Your output must be the lines below from the line containing "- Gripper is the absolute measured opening" to the line containing "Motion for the", both lines included, reproduced exactly and without pictures.

:: Input for this task ::

□ □ □

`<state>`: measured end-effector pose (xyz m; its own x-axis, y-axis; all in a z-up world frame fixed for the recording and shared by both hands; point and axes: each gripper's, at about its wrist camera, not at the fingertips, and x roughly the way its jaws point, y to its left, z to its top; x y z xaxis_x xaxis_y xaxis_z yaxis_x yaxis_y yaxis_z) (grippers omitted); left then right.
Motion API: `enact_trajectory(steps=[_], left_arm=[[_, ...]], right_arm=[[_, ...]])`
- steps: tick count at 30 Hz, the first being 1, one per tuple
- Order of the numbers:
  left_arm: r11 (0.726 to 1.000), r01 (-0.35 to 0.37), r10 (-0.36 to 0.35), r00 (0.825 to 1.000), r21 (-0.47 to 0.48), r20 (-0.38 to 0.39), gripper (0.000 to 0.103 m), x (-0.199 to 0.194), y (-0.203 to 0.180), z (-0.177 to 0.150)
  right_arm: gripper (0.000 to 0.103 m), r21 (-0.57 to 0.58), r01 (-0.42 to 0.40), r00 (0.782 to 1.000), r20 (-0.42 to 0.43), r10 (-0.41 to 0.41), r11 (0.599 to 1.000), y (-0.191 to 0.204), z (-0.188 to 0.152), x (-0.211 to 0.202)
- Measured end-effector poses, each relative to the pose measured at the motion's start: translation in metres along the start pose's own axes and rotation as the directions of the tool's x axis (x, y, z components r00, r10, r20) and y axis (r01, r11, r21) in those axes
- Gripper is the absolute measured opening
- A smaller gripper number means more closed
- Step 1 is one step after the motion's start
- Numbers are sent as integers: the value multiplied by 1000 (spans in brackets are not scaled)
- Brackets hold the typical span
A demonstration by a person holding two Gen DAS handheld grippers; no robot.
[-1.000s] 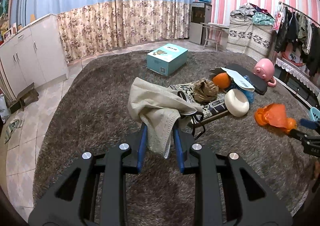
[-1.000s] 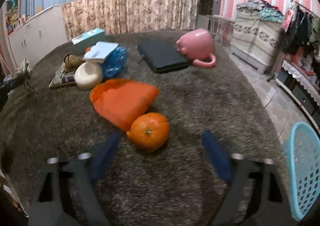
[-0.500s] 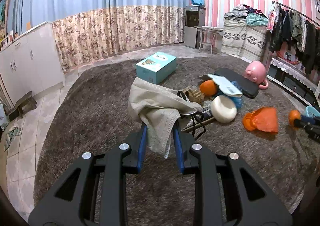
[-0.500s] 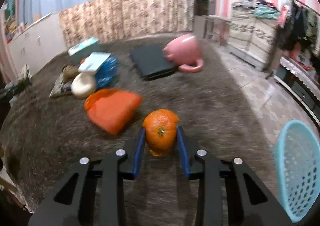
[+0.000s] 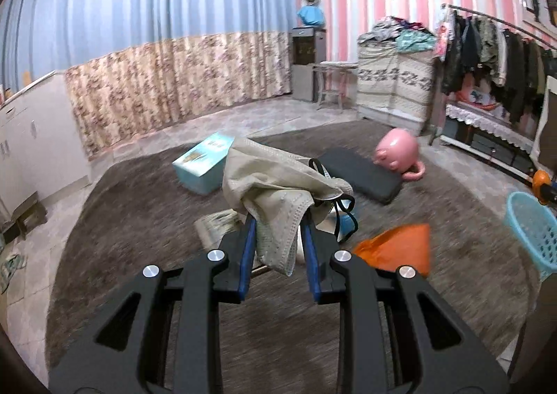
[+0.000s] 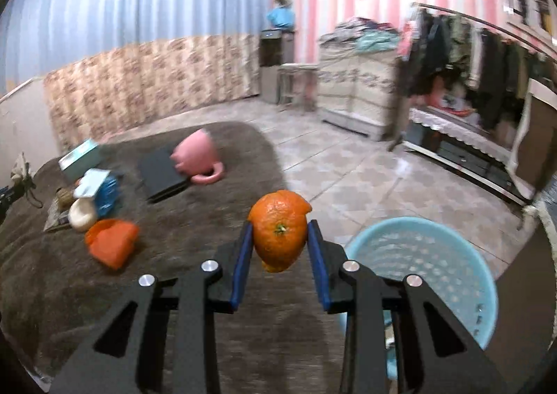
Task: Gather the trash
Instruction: 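Carry the cloth and orange over the blue basket and open the left tool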
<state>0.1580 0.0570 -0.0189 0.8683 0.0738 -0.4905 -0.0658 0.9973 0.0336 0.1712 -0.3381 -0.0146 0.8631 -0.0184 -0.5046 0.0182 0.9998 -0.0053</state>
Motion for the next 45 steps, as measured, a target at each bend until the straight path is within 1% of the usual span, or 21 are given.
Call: enact_trajectory(steps=[3,7,9,13,15,17,19,21,24,27,29,31,34,37,40,42,43,44,45], left_arm=[[999,37,-37,999,30,27,24,1,-29,11],[993,94,-98,993,66,59,24,1,-71,23],[989,126,-131,989,76,64,24,2,-90,26],[976,196,-202,977,99,60,24,7,-137,30],[969,223,-230,972,107,57,24,9,-154,30],[959,248,-258,964,136,59,24,11,-181,31],[950,265,-278,959,166,59,24,12,-202,30],[935,296,-312,949,196,53,24,14,-229,29],[916,335,-351,936,221,36,24,17,-259,25],[890,388,-401,916,240,6,24,23,-288,16],[867,418,-430,903,270,-17,24,26,-316,9],[849,435,-447,894,301,-31,24,28,-334,3],[813,467,-479,876,348,-54,24,28,-363,-7],[781,509,-514,853,363,-89,25,31,-386,-13],[757,523,-522,845,391,-119,25,37,-406,-20],[742,540,-531,835,398,-142,26,41,-415,-23],[736,547,-534,831,399,-155,27,45,-419,-25],[731,555,-536,827,397,-168,31,48,-422,-26],[725,565,-540,822,394,-184,33,51,-425,-28]], right_arm=[[32,45,73,997,11,-74,996,-31,0,-5],[32,122,133,990,21,-136,984,-67,-1,-14],[32,149,185,982,23,-190,971,-86,-3,-17],[32,164,266,962,12,-272,950,-113,-7,-18],[32,201,272,960,10,-279,941,-128,-9,-19],[32,228,273,959,10,-282,935,-141,-10,-19],[32,233,279,957,7,-289,931,-147,-11,-18],[32,231,295,953,-1,-302,927,-154,-13,-16],[32,253,312,948,-21,-317,916,-163,-18,-14],[32,269,331,942,-37,-334,904,-169,-23,-13],[32,269,341,939,-44,-342,901,-173,-26,-12],[32,280,352,935,-62,-349,893,-181,-31,-9],[32,322,358,933,-85,-350,876,-198,-40,-7],[32,353,361,932,-106,-347,863,-206,-47,-4],[32,357,370,928,-112,-354,857,-209,-49,-4],[32,368,371,928,-117,-354,853,-211,-50,-3],[32,371,372,928,-120,-353,851,-212,-51,-3],[32,372,372,928,-124,-352,850,-213,-53,-2],[32,373,372,928,-127,-351,850,-214,-53,-2]])
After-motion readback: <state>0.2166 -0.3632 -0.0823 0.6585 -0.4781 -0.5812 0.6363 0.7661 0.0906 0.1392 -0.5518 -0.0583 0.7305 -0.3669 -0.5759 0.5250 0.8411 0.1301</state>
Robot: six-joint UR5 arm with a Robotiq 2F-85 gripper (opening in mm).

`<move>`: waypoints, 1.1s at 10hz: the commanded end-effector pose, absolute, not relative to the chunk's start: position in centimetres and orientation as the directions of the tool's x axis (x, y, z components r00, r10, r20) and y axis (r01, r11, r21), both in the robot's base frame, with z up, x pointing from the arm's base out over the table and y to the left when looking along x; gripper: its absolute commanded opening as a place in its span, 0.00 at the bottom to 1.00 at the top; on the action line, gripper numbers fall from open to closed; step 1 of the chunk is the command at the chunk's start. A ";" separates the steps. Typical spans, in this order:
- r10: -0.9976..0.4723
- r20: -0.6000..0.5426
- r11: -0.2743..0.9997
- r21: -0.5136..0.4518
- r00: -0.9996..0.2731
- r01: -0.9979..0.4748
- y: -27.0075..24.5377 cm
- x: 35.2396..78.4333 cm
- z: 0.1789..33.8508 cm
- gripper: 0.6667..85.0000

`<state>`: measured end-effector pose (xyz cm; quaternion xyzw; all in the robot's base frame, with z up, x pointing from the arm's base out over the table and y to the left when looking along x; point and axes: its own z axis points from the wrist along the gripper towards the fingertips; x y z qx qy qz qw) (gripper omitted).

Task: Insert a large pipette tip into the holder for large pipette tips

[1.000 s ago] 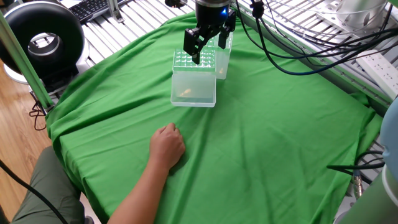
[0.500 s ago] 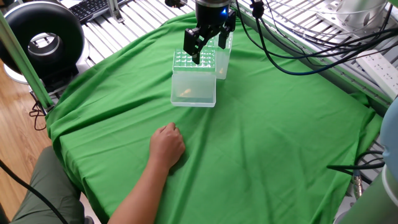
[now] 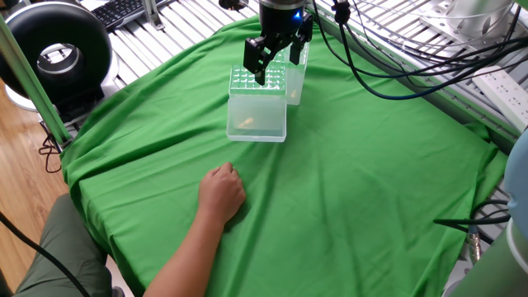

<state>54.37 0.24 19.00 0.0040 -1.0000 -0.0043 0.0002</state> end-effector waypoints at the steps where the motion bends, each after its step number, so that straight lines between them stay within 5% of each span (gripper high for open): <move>1: -0.061 0.047 0.997 0.056 -0.997 -0.059 1.6 53.1 19.1 0.00; 11: -0.095 0.061 0.995 0.024 -0.994 -0.093 -0.2 51.9 18.4 0.00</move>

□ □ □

:: Response for this exercise ::
- Gripper is the absolute measured opening
- A smaller gripper number means more closed
- Step 1 is one step after the motion's start
- Numbers are sent as integers: the value multiplied by 1000 (spans in brackets are not scaled)
- Brackets hold the typical span
A demonstration by a person holding two Gen DAS handheld grippers; no robot.
[-1.000s] 
[-1.000s] 
[-0.500s] 
[-0.500s] 
[+0.000s] 
[+0.000s] 
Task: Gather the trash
Instruction: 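Carry the cloth and orange over the blue basket and open the left tool
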<state>0.1580 0.0570 -0.0189 0.8683 0.0738 -0.4905 -0.0658 0.9973 0.0336 0.1712 -0.3381 -0.0146 0.8631 -0.0184 -0.5046 0.0182 0.9998 -0.0053</state>
Motion for the next 45 steps, as measured, a target at each bend until the straight path is within 1% of the usual span, or 21 are given.

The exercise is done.